### YOUR INSTRUCTIONS
Reproduce exactly the lines below from the one containing "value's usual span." through the one containing "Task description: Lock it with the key", including both, and nothing else.
##### DATA EXTRACTS #####
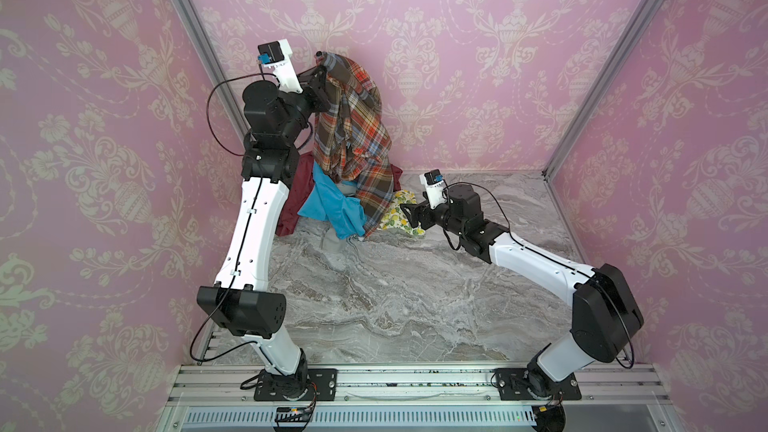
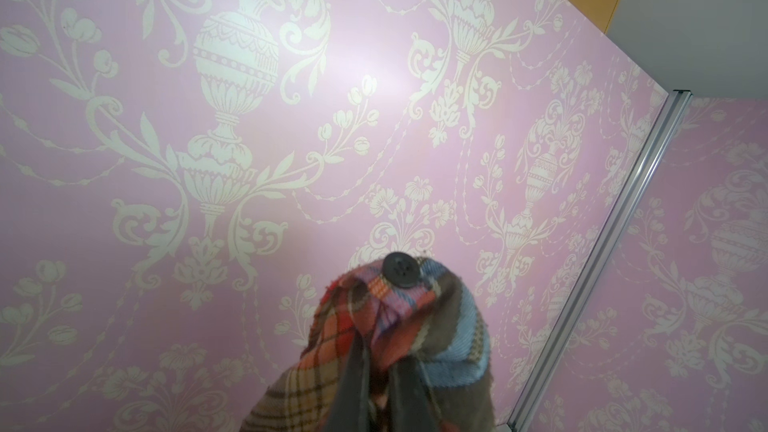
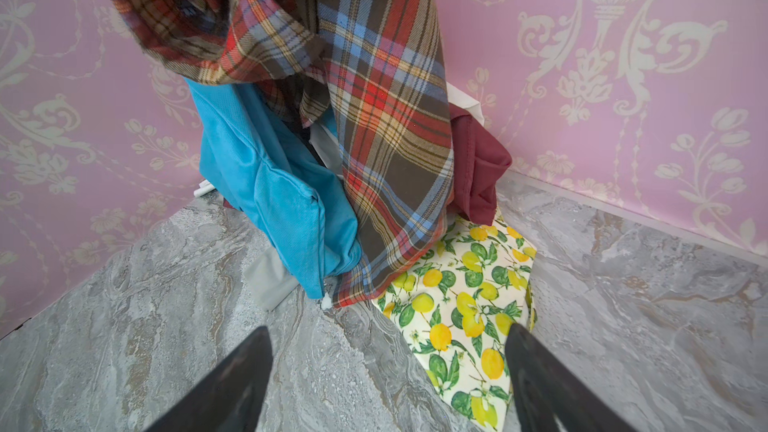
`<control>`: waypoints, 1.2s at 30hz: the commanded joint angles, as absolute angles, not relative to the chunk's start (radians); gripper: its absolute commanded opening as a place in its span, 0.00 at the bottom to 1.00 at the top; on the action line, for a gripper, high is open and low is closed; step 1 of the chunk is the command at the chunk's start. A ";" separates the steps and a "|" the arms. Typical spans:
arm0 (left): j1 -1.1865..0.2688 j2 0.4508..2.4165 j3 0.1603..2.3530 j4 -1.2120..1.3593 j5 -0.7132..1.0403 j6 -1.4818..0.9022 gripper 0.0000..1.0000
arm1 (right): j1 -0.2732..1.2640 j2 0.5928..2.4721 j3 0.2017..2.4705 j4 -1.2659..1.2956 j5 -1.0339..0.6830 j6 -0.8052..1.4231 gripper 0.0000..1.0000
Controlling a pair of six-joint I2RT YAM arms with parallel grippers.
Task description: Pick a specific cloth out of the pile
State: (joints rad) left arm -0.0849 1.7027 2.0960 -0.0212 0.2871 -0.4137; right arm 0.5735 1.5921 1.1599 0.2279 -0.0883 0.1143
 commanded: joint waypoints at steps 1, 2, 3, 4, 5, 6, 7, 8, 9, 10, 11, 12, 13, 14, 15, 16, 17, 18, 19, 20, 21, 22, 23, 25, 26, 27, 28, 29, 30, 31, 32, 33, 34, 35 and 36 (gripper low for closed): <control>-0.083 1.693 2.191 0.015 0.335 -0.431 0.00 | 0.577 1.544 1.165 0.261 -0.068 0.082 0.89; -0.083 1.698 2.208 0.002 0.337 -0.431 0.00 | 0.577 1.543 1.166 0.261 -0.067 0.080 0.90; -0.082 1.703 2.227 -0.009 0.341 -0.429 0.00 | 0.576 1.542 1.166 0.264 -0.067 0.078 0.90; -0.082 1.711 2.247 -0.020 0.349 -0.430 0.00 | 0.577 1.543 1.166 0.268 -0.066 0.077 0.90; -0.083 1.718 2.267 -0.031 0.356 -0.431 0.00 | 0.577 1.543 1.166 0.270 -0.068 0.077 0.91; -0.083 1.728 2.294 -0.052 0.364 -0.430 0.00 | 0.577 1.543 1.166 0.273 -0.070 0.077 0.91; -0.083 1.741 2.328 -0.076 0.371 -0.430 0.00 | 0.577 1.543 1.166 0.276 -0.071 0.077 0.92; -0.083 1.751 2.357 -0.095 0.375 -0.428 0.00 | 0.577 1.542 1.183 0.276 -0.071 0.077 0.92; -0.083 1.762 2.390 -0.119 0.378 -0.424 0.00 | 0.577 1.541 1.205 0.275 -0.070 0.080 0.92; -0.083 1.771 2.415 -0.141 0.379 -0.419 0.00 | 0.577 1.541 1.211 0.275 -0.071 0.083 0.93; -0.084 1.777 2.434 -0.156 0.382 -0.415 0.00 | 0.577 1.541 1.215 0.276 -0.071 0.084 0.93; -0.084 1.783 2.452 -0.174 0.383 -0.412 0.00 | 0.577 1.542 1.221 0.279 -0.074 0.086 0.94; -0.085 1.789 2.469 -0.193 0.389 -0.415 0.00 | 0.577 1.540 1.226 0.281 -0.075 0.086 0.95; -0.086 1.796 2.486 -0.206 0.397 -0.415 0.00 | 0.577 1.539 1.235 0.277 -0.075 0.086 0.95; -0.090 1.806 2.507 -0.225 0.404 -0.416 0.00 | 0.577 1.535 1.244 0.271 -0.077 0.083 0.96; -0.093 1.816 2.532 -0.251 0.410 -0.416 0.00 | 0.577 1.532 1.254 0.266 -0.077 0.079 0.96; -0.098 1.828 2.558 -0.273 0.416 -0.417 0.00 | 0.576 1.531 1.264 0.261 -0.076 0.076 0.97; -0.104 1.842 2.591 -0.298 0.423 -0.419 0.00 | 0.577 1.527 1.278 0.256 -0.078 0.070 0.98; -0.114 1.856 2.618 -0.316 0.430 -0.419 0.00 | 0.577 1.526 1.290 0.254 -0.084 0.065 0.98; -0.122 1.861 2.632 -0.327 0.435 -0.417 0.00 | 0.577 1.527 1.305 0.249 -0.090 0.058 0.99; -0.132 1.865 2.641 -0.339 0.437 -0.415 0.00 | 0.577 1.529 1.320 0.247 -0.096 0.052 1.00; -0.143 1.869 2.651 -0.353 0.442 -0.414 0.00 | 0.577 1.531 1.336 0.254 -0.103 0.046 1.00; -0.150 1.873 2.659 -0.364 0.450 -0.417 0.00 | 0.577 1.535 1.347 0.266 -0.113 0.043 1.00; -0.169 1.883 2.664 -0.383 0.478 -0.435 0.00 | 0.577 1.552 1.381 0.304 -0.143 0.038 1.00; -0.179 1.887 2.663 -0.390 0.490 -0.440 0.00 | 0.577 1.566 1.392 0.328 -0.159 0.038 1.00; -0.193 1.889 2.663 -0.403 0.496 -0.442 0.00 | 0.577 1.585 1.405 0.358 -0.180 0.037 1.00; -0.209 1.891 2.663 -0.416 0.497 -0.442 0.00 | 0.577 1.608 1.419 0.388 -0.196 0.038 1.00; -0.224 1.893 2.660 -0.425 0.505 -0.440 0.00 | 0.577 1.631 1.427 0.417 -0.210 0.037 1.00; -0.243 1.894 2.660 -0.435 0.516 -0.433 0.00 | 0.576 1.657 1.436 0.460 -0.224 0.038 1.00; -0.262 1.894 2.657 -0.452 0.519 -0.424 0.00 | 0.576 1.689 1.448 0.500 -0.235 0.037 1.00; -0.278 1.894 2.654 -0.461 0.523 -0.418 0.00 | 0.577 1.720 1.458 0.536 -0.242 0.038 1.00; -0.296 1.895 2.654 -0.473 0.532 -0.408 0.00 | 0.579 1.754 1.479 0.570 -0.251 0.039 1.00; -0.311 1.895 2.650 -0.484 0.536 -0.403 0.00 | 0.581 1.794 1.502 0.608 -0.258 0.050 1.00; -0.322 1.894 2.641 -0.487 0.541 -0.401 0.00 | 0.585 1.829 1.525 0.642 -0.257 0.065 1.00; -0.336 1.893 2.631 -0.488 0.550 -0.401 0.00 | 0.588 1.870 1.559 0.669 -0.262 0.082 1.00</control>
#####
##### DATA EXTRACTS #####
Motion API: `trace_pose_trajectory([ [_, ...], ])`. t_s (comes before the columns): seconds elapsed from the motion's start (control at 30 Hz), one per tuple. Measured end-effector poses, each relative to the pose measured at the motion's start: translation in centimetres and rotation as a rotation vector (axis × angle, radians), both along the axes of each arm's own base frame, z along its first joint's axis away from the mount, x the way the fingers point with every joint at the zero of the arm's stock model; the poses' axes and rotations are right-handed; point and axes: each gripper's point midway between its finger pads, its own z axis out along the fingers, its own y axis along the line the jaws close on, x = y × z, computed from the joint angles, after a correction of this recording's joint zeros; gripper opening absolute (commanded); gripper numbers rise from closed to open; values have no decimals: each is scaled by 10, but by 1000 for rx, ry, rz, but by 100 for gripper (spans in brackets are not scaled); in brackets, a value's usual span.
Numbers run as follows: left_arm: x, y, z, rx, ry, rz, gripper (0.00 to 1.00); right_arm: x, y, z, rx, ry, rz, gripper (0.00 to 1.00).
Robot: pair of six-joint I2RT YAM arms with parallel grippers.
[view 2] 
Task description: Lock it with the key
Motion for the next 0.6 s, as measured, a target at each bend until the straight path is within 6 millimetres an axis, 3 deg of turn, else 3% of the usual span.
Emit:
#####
### ANSWER AREA
Motion API: `trace_pose_trajectory([ [_, ...], ])`. t_s (comes before the columns): seconds elapsed from the motion's start (control at 30 Hz), one per tuple. Measured end-effector poses, each relative to the pose measured at the motion's start: translation in centimetres and rotation as a rotation vector (axis × angle, radians), both along the axes of each arm's own base frame, z along its first joint's axis away from the mount, x the way the fingers point with every joint at the zero of the arm's stock model; the poses' axes and rotations are right-handed; point and axes: each gripper's point midway between its finger pads, its own z axis out along the fingers, its own y axis along the line the jaws close on, x = y × z, computed from the joint angles, after a correction of this recording's joint zeros; gripper opening absolute (commanded); gripper numbers rise from closed to open; values have no decimals: each is scaled by 10, but by 1000 for rx, ry, rz, but by 100 for gripper (spans in brackets are not scaled); in brackets, a value's usual span.
Numbers run as follows: left_arm: x, y, z, rx, ry, rz, gripper (0.00 to 1.00); right_arm: x, y, z, rx, ry, rz, gripper (0.00 to 1.00).
Robot: pair of six-joint I2RT YAM arms with parallel grippers.
[view 2] 
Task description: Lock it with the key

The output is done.